4. The dancers. Half these dancers wouldn't make it through the first round of Shooby Dooby. More often than not they are flailing around on the ground...and not in the good interpretive dance, weeping willow, broken shoulder sort of way.

5. Coaches. Skip the coaching and buy a choreographer.
5a. The dances suck. I'm no expert but come on Shooby Dooby can light some fire on a tango so can you.
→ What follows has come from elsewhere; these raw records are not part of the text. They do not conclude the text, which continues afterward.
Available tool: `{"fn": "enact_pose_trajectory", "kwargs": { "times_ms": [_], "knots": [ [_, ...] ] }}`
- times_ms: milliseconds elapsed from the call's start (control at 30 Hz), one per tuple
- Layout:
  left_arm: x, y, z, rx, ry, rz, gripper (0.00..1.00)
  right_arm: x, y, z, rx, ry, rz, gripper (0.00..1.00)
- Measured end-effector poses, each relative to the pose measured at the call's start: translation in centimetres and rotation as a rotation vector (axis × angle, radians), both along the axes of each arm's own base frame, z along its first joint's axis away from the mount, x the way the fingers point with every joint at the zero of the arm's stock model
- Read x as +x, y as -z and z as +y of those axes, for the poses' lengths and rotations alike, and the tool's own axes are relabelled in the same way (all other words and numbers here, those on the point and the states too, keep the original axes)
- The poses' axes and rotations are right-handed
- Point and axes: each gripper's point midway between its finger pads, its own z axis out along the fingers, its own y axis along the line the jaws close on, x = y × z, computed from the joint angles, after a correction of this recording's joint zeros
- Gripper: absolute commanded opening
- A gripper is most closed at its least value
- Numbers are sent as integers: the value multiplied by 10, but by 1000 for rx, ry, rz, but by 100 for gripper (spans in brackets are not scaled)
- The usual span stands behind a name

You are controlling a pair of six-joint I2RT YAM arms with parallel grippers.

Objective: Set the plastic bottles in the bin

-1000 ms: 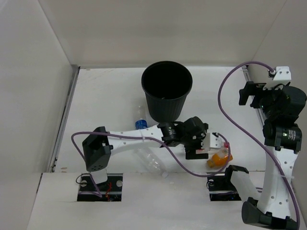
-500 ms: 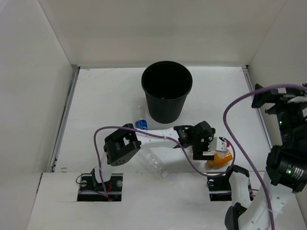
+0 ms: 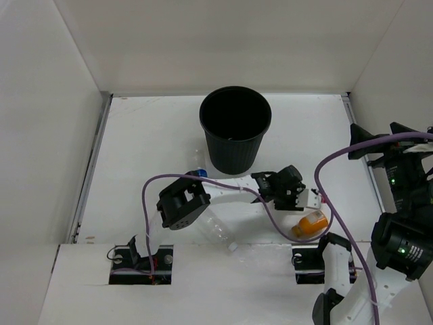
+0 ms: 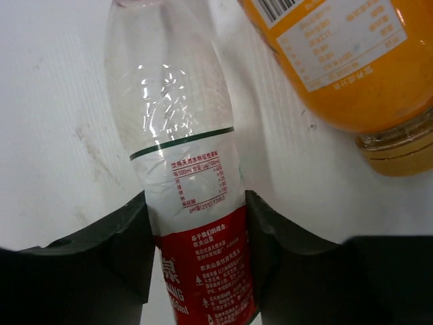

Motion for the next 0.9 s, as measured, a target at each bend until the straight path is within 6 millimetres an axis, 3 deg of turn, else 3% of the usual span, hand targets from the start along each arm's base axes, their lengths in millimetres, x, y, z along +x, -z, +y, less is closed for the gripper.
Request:
{"fn": "enact_pose_trajectory", "kwargs": {
  "times_ms": [133,233,300,400,500,567,700,900],
  "knots": [
    [-5,-9,-6,-7,4,-9,18,6,-1,-1,15,-8,0,100],
    [-4,-31,-18,-40,-32,4,14,15,2,-5,32,-15,3,100],
    [3,-63,-33,-103,-70,-2,13,22,9,-8,47,-17,16,100],
    [19,-134,-57,-259,-117,-33,13,34,23,-14,66,-17,40,100],
    [31,-208,-61,-400,-146,-70,13,44,38,-24,80,3,64,100],
    [39,-246,-50,-447,-169,-99,13,50,43,-31,111,21,64,100],
    [66,-283,-14,-472,-221,-153,13,53,44,-43,109,59,49,100],
    [137,-347,69,-532,-372,-300,13,63,59,-52,134,71,89,100]
  ]
}}
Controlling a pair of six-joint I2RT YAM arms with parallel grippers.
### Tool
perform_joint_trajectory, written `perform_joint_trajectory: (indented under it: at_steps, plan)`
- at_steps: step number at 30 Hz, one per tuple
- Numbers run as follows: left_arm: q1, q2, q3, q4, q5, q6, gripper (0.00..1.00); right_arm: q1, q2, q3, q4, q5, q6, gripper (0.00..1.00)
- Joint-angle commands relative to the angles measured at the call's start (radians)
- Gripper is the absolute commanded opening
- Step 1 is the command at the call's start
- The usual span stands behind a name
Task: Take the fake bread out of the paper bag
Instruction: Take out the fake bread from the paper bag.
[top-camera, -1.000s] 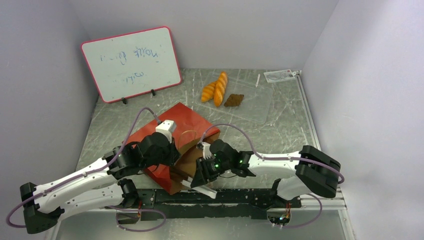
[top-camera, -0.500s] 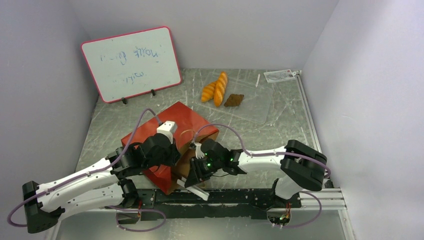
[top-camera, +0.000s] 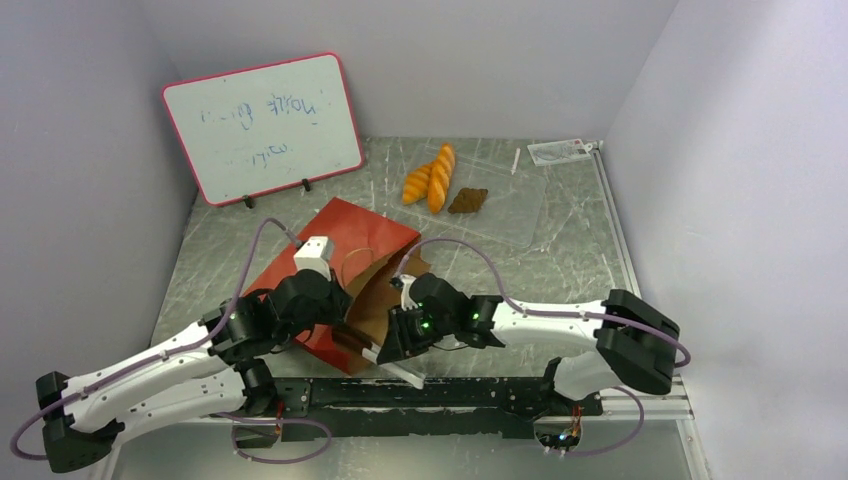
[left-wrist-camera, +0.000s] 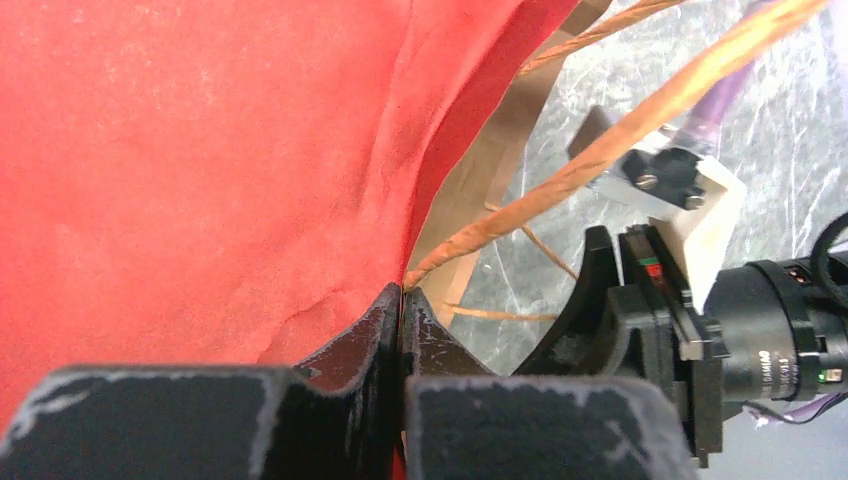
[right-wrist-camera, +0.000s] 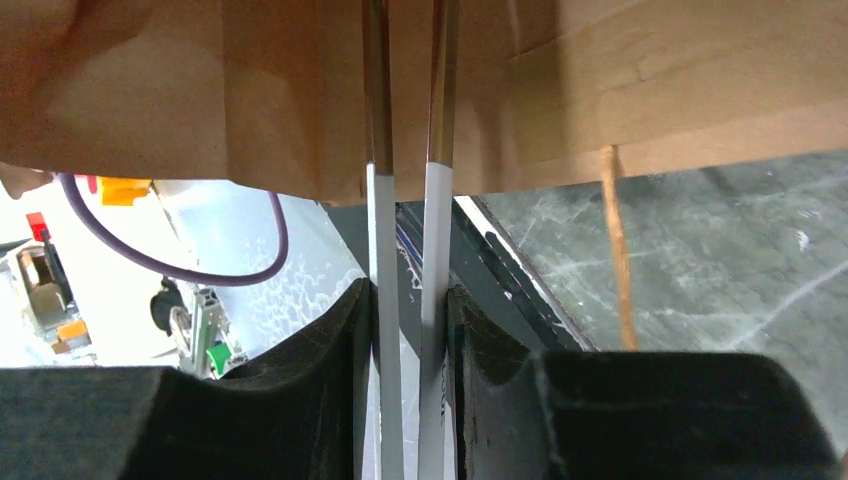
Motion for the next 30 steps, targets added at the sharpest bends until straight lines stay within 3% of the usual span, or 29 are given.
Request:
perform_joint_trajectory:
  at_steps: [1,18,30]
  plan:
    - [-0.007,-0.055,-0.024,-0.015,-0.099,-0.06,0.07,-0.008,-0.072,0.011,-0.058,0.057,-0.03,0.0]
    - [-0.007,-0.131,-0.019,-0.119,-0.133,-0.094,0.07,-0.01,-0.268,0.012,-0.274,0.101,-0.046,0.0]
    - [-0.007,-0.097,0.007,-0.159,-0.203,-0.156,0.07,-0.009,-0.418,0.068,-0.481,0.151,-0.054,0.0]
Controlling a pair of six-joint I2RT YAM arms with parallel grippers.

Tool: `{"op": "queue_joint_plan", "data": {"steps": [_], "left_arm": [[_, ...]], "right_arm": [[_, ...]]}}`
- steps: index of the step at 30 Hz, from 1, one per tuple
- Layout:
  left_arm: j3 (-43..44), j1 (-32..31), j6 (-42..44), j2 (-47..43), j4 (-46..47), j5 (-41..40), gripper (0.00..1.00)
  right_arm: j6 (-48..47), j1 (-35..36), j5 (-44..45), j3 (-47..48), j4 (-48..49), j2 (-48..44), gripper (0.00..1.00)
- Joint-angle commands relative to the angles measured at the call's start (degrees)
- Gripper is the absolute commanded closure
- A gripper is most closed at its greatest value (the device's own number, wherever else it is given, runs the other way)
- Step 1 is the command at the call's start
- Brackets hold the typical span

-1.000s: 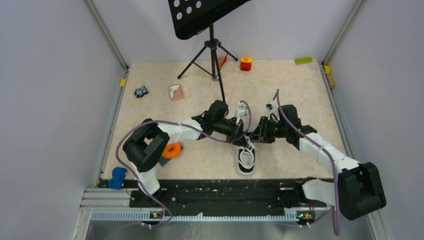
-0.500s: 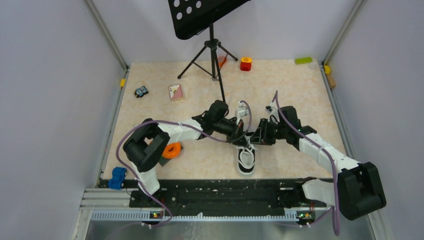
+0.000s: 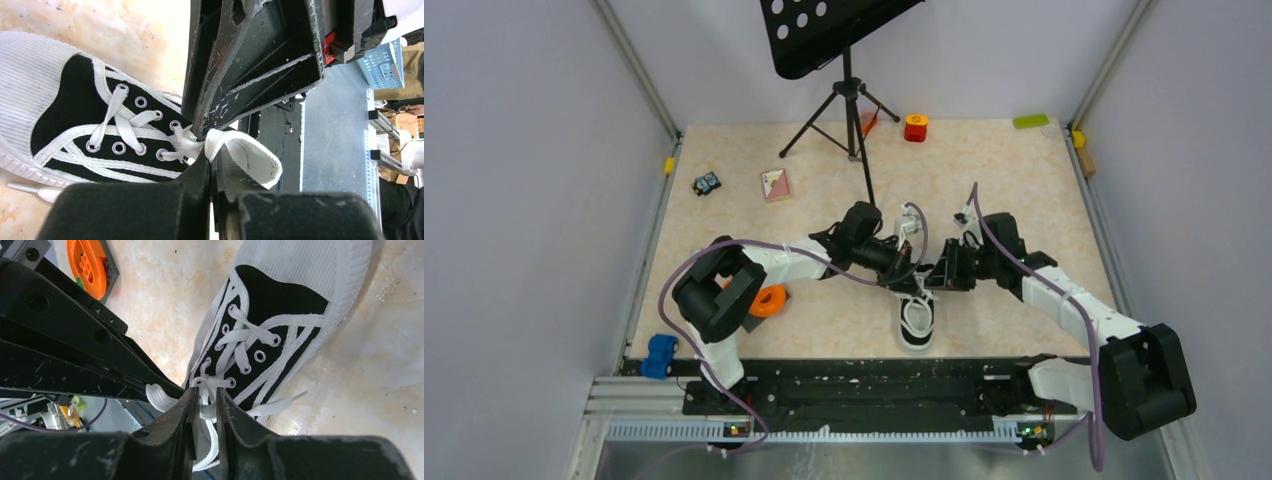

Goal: Tie the shoes
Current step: Cross the shoelace with the shoelace.

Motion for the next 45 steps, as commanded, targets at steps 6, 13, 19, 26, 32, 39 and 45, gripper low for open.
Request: {"op": "queue_joint_plan", "data": {"steps": [6, 13, 19, 26, 32, 39, 45], "left_arm": [[2.11, -0.19, 0.91, 0.91, 1.18, -0.38, 1.00], [2.22, -0.17, 0.76, 0.98, 1.05, -0.32, 1.00], [1.89, -0.16, 0.85, 0.80, 0.78, -0.40, 1.00], [1.54, -0.16, 0.76, 0.67, 1.00, -0.41, 1.00], [1.22, -0.17, 0.59, 0.68, 1.22, -0.08, 1.00], [0.72, -0.17, 0.59, 0.49, 1.62, -0.02, 1.00], [1.08, -0.22, 0.25, 0.76, 1.88, 0.06, 1.00]], "right_arm": [[-2.39, -0.44, -0.67, 0.21, -1.31, 0.69, 0.88], [-1.23, -0.48, 2.14, 0.73, -1.10, -1.18, 1.00], [-0.03, -0.48, 5.08, 0.87, -0.85, -3.36, 1.00], [0.56, -0.55, 5.73, 0.10, -0.51, -4.13, 1.00], [2.32, -0.50, 6.54, -0.75, 1.40, -4.00, 1.00], [4.23, -0.52, 2.98, -2.26, 4.67, -2.47, 0.90], [1.37, -0.55, 1.06, -0.60, 2.88, -1.41, 0.73]]}}
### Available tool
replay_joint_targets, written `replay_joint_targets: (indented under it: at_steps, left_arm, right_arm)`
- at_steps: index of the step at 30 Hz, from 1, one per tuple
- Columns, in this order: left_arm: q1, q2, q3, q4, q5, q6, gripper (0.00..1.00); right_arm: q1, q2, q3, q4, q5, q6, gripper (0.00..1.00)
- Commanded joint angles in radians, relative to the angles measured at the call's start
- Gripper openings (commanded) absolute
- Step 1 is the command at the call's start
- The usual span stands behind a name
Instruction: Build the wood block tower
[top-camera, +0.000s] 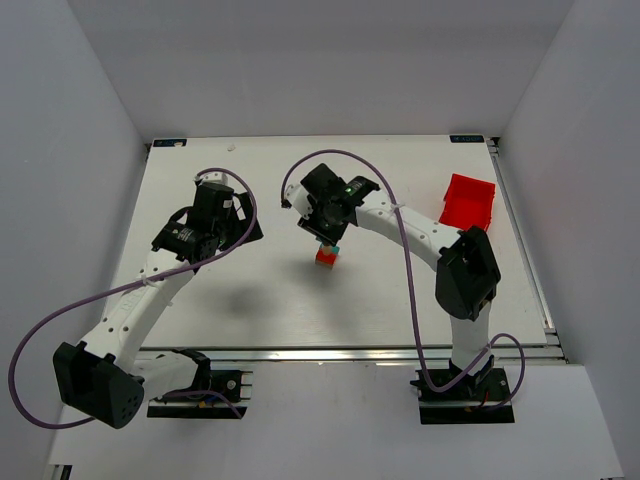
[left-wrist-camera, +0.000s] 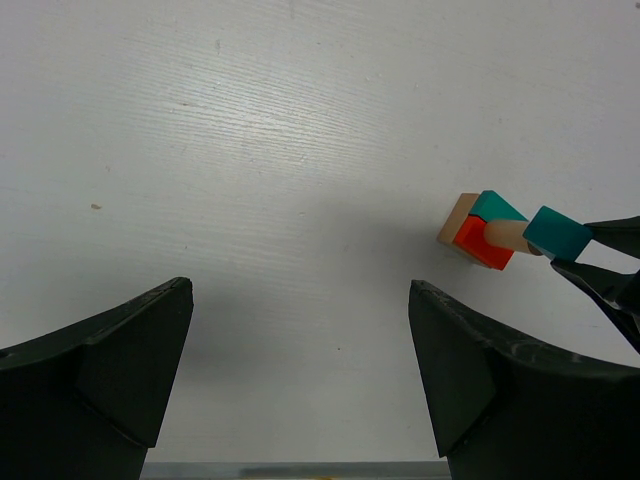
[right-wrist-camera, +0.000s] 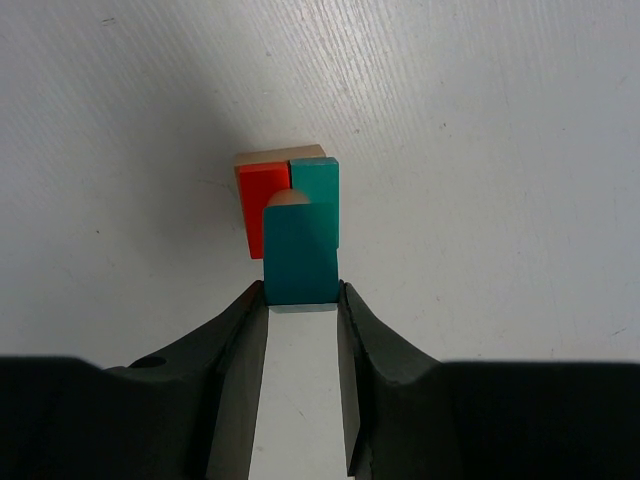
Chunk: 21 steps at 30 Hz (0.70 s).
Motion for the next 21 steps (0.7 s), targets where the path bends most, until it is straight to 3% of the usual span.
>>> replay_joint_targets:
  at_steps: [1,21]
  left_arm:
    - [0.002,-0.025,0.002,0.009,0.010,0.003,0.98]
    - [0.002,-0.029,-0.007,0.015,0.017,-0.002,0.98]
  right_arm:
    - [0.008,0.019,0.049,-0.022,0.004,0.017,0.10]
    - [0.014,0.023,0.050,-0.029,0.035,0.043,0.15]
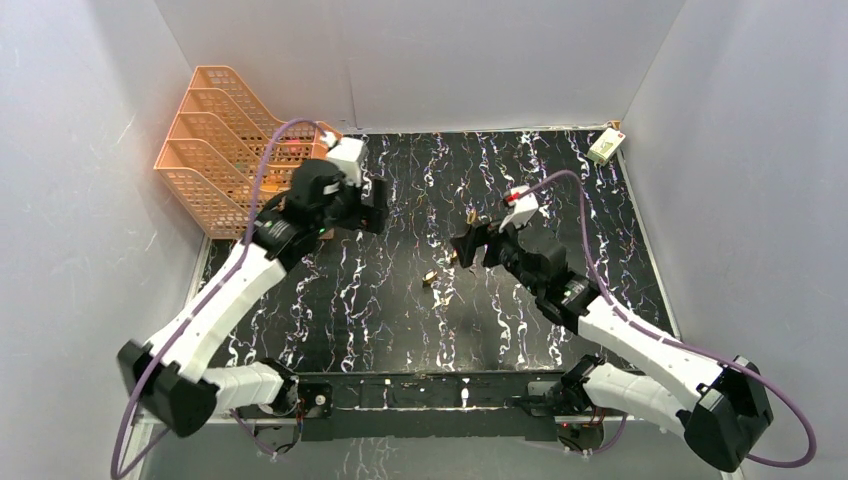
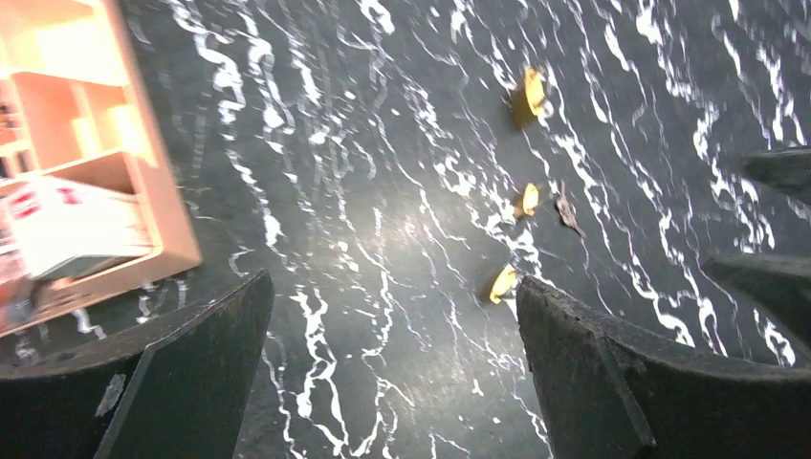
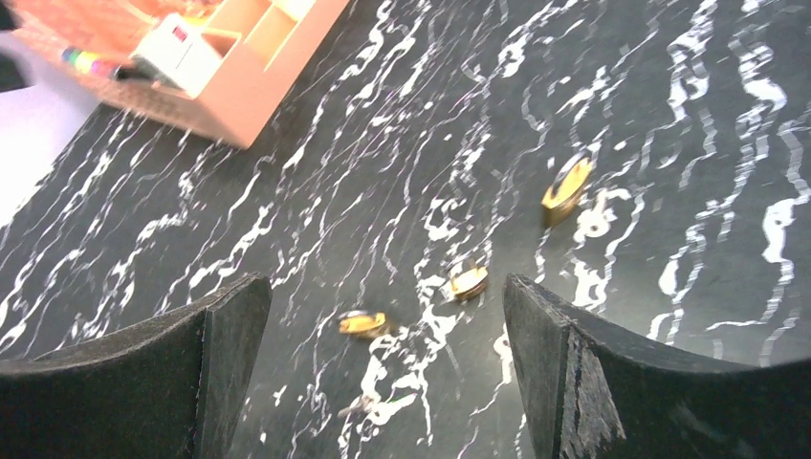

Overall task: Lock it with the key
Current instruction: Reset both arms

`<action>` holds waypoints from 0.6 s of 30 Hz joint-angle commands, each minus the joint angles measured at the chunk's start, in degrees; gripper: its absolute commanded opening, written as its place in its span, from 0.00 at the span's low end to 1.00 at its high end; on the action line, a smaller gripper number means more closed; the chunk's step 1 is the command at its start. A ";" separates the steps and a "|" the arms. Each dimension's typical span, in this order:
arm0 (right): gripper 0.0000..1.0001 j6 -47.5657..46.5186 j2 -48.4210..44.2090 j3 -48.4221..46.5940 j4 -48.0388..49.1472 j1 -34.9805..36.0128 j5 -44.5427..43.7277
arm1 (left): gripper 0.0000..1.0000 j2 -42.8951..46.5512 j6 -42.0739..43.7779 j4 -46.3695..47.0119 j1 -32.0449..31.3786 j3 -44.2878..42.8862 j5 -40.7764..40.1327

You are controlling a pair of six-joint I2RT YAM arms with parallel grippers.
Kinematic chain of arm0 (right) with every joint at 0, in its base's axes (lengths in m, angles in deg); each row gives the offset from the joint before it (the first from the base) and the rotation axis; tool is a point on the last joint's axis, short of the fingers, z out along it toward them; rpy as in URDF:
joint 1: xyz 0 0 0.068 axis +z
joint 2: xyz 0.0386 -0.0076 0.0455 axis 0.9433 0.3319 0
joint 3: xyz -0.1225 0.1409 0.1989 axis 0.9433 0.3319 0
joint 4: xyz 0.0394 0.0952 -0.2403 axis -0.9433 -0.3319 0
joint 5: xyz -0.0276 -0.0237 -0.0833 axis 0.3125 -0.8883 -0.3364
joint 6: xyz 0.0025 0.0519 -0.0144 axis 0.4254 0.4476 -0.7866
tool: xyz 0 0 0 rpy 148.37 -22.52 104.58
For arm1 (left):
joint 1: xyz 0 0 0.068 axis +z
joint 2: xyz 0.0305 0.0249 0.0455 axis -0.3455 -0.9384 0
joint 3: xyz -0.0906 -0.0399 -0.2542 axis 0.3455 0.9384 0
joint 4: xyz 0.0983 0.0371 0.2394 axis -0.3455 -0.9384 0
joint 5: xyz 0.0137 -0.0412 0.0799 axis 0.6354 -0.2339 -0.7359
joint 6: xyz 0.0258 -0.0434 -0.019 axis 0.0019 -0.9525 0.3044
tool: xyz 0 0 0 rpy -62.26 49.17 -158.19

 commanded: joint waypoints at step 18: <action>0.98 0.07 0.71 -7.68 -9.45 -7.33 -17.90 | 0.98 21.84 0.20 11.95 5.57 16.84 -10.86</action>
Show me something fast and exciting. Toss that bitch around, do a flip, anything, please. 
5b. Spinning in circles is not dancing, it is spinning in circles. My nieces love to do that and I am doing it right now, doesn't make me a dancer.

6. No critique. Ok, until this moment I have always said I kind of hate the judges because of their snarky comments and unhelpful criticism. I think now I miss it. Competition shows need judges with personality, I miss Mary's scream and hot tamale train nonsense, Simon's nasty looks and man boobs, and Paula's intoxicated rambles.

7. For the love of God do not mention Fred Astaire again. We get it, he was good, but he was born in 1899, yes thats right EIGHTEEN HUNDRED (sure the late 1800's but still) and he died in 1987. No wonder this show might suck, according to Superstars there hasn't been good dancing in at the very least 22 years.

8. Michael Flatley. His name says it all, FLAT. So you use a teleprompter, try to make it look like you aren't reading it.

Here is what is right:

1. Pasha and Anya...and Pasha (swoon) from Shooby Dooby.

2. The weird pop-locker from Shooby Dooby.

3. The Shaolin monks from China and especially those little monklettes (the little ones that kicked ass.) Who doesn't like a flippy monk...this is why I like Mortal Kombat. And the one crazy monk balanced on spears! They weren't the best dancers, but they were exciting and did flips. Hey Africa, this is what you should have done except with the feathers and furs and war paint and tribal dancing....not garbage cans from Home Depot.

4. Topless boys. 

5. Pasha (he gets his own number too.)

We will see if tomorrow night gets any better.

I give it "A One Legged Tranny Playing Dance Dance Revolution"...not good.